Una hora más tarde, Lautaro anunció que se tenía que ir, porque al día siguiente debía acompañar a su madre al médico a una hora muy temprana. Se despidieron, pero antes de marcharse el muchacho recordó algo que quería comentarle a su tío.

—Me había olvidado de contarte. El otro día, cuando fui hasta la casa de la chica, me topé con aquel barrio.

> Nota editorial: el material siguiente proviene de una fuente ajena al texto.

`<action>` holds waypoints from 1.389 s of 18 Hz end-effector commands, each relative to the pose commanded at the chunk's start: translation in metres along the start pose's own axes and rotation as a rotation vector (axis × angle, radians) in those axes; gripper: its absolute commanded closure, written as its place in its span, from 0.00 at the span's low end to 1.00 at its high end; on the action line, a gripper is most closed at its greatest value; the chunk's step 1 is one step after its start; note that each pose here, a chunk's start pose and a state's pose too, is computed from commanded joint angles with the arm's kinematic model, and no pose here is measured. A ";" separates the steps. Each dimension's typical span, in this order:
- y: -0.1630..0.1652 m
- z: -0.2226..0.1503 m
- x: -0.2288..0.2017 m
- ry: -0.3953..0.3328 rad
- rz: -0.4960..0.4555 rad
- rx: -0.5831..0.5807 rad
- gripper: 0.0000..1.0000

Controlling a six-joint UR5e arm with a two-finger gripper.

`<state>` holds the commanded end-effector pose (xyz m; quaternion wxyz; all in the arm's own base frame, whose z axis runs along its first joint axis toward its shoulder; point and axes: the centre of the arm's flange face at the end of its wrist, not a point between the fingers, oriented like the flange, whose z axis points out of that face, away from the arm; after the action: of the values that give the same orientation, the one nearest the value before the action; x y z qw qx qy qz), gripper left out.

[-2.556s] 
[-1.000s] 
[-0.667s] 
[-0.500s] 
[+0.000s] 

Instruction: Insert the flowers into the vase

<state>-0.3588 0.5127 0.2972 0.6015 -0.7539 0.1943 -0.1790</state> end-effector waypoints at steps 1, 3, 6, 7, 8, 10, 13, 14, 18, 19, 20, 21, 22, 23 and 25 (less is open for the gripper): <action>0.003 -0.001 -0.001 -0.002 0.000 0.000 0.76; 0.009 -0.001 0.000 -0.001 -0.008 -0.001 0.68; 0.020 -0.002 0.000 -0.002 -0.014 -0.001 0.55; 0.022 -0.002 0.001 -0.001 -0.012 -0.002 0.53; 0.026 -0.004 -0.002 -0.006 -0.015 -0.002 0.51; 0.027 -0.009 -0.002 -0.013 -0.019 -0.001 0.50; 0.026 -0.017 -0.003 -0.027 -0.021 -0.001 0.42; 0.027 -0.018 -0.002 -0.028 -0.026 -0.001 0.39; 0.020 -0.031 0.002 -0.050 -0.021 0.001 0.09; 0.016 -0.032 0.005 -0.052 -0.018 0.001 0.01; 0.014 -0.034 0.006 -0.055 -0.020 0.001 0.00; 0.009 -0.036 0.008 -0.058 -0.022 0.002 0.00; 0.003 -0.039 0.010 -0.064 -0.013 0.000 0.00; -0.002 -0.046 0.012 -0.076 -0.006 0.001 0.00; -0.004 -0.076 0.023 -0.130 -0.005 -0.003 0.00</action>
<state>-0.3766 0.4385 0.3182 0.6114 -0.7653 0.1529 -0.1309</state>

—¿Cuál? —contestó desorientado Iván.

—Aquellas calles en las que andaba en bicicleta cuando era más chico.

—Sí, me acuerdo, pero no sé a qué te referís en particular.

—Tenés razón. ¿Te acordás que te contaba que había una cuadra que nos daba miedo y con los chicos pasábamos rápido?

—Mmm, algo me suena. ¿Era esa en la que había una casa que decían que estaba embrujada?

—¡Sí, esa!

—¿Y qué pasa con eso?

—Cuando salí corriendo como un cobarde porque vi a la madre, no me di cuenta de que estaba pasando por aquella cuadra. Habíamos jurado con los chicos que nunca más pasaríamos por allí. Y así lo hice. Siempre la evité, pero esta vez me agarró desprevenido y concentrado en “ella”.

—¿Y entonces?

—Otra vez la misma sensación... de que alguien me observaba —tuvo que aclarar ante la mirada de desconcierto de su tío.

—Ahí me acordé. Ustedes decían que había alguien al otro lado de esa ventana, pero se suponía que nadie vivía allí.

—Sí, esa misma. Está todo igual. Todo cerrado, todo quieto, el pasto crecido. Sin embargo, yo sentí que alguien me miraba desde esa ventana. Y salí corriendo y, hasta que no doblé en la esquina, no me sentí seguro.

—Yo creo que fue el recuerdo de lo que les parecía en el pasado. Hacía mucho que no ibas por allí. Es normal que al regresar, después de tanto tiempo, se te venga a la mente lo último que sentiste en ese lugar.

—Puede ser. Bueno, te lo quería contar. Me tengo que ir.

—Dale. No te preocupes. No pases por allí y todo vuelve a la normalidad.

—No lo creo —Lautaro se despidió con esa última expresión, incrédulo de que si algo sucedía realmente en esa casa, pudiera simplemente dejarse pasar. Ya se perfilaba su hambre por convertirse en un investigador como su tío, el hombre al que más admiraba.